Robbie Stuart wrote:From ANN
Horkey, again, on his discovery in von Karman's book, *Aerodynamics: Selected Topics* (Ithaca, 1954): "Sir George Cayley in 1937... had taken a trout fish, cut it into sections, and taken the ordinates of the periphery and divided them by three. When you took the ordinates of the laminar airfoil and then put the trout numbers as Xs, you found they were identical. God had invented the laminar airfoil way before us! Did that ever make us humble!"


What a cool story.

Now, where did the Coke-bottle fuselage come from?

Sat Feb 04, 2006 11:24 am

That is great info. I sent it to a friend, John Lee http://jleep-51.blogspot.com/2005/09/lt-john-b-lee.html and this was his response:


Yes; NACA had a lot to do with the design of the P-51. When I was in
College, I wrote my Thesis on Airplane Inlets.
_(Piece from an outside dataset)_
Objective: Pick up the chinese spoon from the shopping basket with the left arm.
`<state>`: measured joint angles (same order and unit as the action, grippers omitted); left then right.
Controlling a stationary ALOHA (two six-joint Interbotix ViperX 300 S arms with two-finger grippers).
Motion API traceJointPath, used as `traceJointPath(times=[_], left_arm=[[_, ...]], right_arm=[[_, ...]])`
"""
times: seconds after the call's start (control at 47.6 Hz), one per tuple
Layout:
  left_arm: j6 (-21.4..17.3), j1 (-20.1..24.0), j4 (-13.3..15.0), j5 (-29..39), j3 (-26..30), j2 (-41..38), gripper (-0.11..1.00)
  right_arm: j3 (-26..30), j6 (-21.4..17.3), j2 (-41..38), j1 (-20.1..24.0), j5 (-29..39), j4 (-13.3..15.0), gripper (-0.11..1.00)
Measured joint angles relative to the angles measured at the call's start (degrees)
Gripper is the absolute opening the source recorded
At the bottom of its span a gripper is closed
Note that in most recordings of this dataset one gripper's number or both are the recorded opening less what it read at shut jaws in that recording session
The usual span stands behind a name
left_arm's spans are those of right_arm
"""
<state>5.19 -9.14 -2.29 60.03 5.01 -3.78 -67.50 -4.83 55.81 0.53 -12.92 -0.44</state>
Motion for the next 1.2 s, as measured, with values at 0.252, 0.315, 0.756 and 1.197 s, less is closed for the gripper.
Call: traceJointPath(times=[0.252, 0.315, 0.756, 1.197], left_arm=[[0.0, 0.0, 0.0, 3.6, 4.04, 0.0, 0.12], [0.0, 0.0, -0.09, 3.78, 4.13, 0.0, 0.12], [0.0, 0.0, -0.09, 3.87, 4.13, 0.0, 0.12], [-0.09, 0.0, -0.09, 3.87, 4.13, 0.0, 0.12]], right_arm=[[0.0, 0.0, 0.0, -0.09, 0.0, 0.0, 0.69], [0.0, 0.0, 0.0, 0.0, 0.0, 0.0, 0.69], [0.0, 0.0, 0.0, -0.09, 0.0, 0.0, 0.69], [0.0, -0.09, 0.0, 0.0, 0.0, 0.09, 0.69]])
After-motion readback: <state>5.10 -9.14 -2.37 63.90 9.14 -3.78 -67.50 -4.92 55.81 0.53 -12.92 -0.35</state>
I went to the Library and I
found a series of reports by Paul Hill on the design of the Airscoop for the
P-51. When Dr. Gilruth the Division Chief of PARD hired me, he assigned me
to the Branch headed by Paul Hill. Max Faget was in this Branch. Yes the
British changed out the Allison engine, (that was not any good at high
altitude), for the Royal Royce engine. The contractors got most of their
design data from the NACA, and the NACA did a lot of wind tunnel testing of
their Airplanes for them.

Sun Feb 05, 2006 3:39 pm

Now, can some one please tell me exactly what is it on a Mustang that makes that awesome banshee scream-like noise when a Mustang is being put through an aerobatic display?

I haven't heard it to often. I've heard it both times I have seen a Mustang tail chase routine at Duxford. The other was back in '95 when "The Horseman" performed their 4 ship P-51 routine. The combined sound from all 4 of them completeing a loop made everyone in the crowd around me go OOHhhhhh!
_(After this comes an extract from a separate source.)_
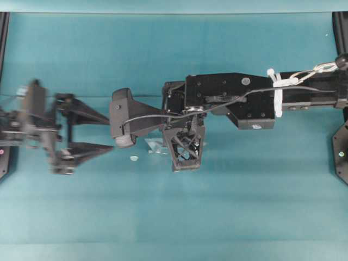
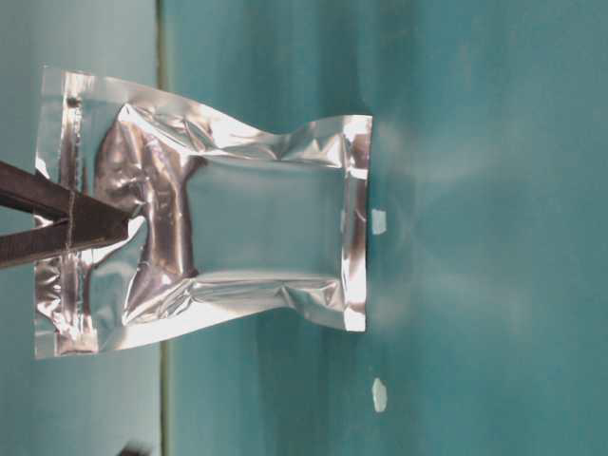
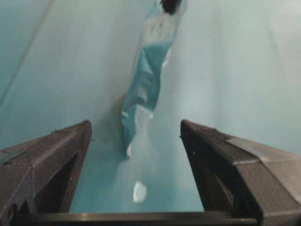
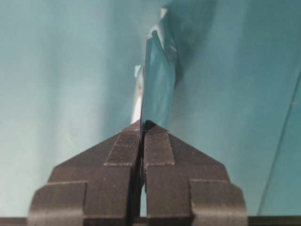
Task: Hand over the silver zip bag and make it stand upright.
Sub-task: 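Reach the left gripper to the bag's lower edge held by the right gripper, then close the left gripper on the bag's bottom edge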
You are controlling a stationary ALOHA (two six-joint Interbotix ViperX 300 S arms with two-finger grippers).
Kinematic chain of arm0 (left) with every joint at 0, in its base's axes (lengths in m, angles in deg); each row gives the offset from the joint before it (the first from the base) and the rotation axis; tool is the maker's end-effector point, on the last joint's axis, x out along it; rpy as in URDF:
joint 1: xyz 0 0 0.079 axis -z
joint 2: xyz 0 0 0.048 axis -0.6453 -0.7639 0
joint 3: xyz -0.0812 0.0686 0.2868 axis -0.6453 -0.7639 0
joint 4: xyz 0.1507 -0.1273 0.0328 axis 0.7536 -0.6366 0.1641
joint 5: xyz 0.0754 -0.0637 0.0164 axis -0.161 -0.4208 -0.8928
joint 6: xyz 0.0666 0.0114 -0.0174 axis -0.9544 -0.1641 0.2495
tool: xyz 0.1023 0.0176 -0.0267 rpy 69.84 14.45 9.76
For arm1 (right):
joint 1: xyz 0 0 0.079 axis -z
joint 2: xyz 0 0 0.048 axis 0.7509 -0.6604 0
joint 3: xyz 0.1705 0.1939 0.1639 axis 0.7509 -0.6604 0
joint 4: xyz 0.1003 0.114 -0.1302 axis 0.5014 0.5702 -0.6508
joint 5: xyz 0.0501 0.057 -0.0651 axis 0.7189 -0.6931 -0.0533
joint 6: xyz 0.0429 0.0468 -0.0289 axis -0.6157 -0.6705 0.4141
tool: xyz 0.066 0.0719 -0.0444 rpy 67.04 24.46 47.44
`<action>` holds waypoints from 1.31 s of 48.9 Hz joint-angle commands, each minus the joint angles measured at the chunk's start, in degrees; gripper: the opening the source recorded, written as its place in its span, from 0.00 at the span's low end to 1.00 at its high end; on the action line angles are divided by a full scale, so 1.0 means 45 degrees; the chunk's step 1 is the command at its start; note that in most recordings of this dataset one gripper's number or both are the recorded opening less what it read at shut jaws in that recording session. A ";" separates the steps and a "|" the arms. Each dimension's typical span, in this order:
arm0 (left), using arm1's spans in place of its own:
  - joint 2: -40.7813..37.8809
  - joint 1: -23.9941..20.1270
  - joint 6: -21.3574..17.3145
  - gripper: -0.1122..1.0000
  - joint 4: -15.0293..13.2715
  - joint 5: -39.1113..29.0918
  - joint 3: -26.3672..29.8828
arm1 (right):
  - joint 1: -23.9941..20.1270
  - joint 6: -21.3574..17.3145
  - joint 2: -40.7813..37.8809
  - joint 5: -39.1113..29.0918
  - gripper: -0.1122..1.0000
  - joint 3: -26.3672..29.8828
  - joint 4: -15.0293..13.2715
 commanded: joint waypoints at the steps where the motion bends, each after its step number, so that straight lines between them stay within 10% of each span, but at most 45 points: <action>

Airshow announcers will say it is the air flow passing through/over the 50 cal gunports. (?) Someone else once said it was the airflow passing through the radiator intake and out the back. To me this seems like the more likely culprit.

Any takers?
:?

Sun Feb 05, 2006 10:18 pm

The two most common explanations I have heard are that the whistle is caused by either the extension tube on the inboard machine guns, or the spent shell chutes.